Currently, there are five USDA-licensed, modified live, differential PRV vaccines available. They are PRV/Marker (SyntroVet Incorporated), Tolvid (Upjohn), PRV vaccine (Boehringer Ingelheim), PRVac (SmithKline Beecham Animal Health) and OmniMark (Fermenta Animal Health). The companion diagnostic test for each of these vaccines is directed against one of three PRV glycoproteins (gpX, gI or gIII). In each case, the gene coding for the diagnostic glycoprotein has either been altered by genetic engineering or has been shown to be deleted in a naturally occurring virus. The diagnostic marker deleted from PRV/Marker and Tolvid is gpX, which was altered by genetic engineering techniques. PRV vaccine and PRVac contain viruses that have a spontaneous deletion of gI from a naturally occurring virus. gIII is deleted from OmniMark, as a result of genetic engineering.
As the pseudorabies eradication program progresses, it would be of great value to have a confirmatory diagnostic test. Due to differing antigenicity of each diagnostic antigen and to the nature of the immune response of individual animals, the level of antibody to the diagnostic antigen can vary widely. A vaccine which incorporates a second diagnostic marker which could be used in a confirmatory test would be of great value. Two virus strains have been described which have incorporated the deletion of two glycoproteins for the purposes of serologic differentiation. One of these, described by Kit et al. (U.S. Pat. No. 4,711,850), has a genetically engineered deletion of gIII and a naturally occurring deletion of gI. As discussed above, both of these glycoproteins are targets of neutralizing antibody and gIII is also the target of cell-mediated immunity. The deletion of both of these important antigens would be expected to compromise the efficacy of a vaccine. The second virus, described by Post et al. (25) has been genetically engineered to incorporate deletions in both the gpX and gI genes. The authors concluded that this virus was significantly compromised in efficacy relative to a virus in which only the gpX was deleted. In summary, the current state of the art indicates that a virus deleted in both gpX and gI would not be effective as a vaccine.

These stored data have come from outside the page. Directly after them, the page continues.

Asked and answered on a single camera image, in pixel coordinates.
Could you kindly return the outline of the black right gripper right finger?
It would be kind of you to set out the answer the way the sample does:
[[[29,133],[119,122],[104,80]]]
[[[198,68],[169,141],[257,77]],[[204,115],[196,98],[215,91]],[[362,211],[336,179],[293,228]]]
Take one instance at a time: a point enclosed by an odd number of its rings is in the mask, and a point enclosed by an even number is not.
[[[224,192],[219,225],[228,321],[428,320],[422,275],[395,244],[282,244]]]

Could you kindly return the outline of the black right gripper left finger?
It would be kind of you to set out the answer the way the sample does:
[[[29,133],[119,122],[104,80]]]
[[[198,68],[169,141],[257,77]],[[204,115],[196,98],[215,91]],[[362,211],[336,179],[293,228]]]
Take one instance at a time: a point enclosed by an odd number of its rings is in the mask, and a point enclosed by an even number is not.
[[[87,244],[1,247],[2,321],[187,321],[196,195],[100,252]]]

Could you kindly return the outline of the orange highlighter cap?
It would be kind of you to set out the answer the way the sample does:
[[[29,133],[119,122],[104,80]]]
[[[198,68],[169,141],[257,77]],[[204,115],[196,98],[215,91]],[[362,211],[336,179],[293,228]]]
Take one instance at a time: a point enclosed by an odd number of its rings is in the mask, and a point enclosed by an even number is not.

A vaccine superior to the currently available products would have the following characteristics: (1) not produce clinical signs in 3-4 day old piglets; (2) give 95% protection in pigs of all ages; (3) permit serological differentiation from wild-type infected animals; and (4) permit a confirmatory diagnostic test. This invention provides such a superior vaccine, unexpectedly, by deleting specific regions of both gpX and gI.